Exercise objective
Please copy out every line of the listing below in which the word "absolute" appears.

Data segment
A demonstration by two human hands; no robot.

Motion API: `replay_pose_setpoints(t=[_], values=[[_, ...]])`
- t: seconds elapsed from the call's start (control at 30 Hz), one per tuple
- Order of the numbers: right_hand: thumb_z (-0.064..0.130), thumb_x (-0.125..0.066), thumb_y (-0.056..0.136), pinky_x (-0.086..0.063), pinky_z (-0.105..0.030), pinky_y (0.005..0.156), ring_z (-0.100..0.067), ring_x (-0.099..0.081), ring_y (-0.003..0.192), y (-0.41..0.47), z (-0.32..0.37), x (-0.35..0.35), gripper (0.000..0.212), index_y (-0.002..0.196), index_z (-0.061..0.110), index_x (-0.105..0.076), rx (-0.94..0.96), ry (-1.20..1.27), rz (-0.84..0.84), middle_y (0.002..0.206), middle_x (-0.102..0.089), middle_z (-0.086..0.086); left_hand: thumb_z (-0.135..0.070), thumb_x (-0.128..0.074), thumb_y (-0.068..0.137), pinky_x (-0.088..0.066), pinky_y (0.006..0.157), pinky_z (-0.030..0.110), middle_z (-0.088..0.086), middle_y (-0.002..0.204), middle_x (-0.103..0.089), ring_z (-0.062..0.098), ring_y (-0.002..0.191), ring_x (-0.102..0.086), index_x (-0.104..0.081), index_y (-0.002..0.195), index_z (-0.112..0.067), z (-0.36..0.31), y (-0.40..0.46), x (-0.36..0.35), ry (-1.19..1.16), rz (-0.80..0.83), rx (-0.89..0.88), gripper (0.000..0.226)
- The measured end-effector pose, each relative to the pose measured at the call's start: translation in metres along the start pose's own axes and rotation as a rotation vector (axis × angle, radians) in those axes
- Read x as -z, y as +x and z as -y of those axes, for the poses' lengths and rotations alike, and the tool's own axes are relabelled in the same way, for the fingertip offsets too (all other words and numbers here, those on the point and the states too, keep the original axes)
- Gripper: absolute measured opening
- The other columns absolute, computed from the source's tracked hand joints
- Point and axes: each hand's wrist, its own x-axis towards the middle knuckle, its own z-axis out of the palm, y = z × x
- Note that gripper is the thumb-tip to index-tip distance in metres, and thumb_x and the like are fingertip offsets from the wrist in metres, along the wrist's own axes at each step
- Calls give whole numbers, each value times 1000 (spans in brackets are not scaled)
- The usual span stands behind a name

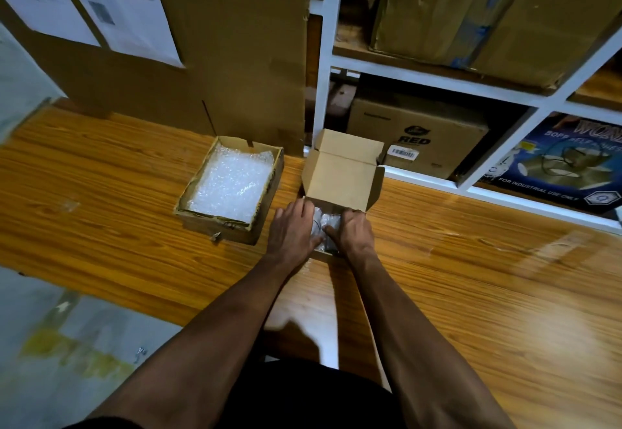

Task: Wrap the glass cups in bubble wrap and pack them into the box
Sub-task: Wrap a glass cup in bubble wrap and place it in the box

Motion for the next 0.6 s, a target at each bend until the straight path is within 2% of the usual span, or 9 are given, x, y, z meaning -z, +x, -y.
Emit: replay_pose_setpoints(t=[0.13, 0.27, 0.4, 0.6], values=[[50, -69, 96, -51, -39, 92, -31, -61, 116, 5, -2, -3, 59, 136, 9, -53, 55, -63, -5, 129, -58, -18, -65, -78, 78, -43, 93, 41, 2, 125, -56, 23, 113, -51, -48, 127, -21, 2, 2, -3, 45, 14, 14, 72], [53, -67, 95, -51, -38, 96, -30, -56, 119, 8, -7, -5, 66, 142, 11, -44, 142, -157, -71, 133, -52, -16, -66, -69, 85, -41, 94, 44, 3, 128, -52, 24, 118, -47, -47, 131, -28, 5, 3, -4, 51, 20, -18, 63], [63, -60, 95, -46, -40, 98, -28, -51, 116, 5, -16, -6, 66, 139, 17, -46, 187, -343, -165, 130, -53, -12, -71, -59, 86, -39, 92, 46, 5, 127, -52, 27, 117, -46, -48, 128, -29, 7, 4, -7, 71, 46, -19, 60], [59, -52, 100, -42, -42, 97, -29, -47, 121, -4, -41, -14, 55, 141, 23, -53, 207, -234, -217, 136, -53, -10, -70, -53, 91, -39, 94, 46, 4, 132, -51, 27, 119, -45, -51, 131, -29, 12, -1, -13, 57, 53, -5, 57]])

Your solution
- Gripper: absolute measured opening
- The other columns absolute, computed from the source's tracked hand joints

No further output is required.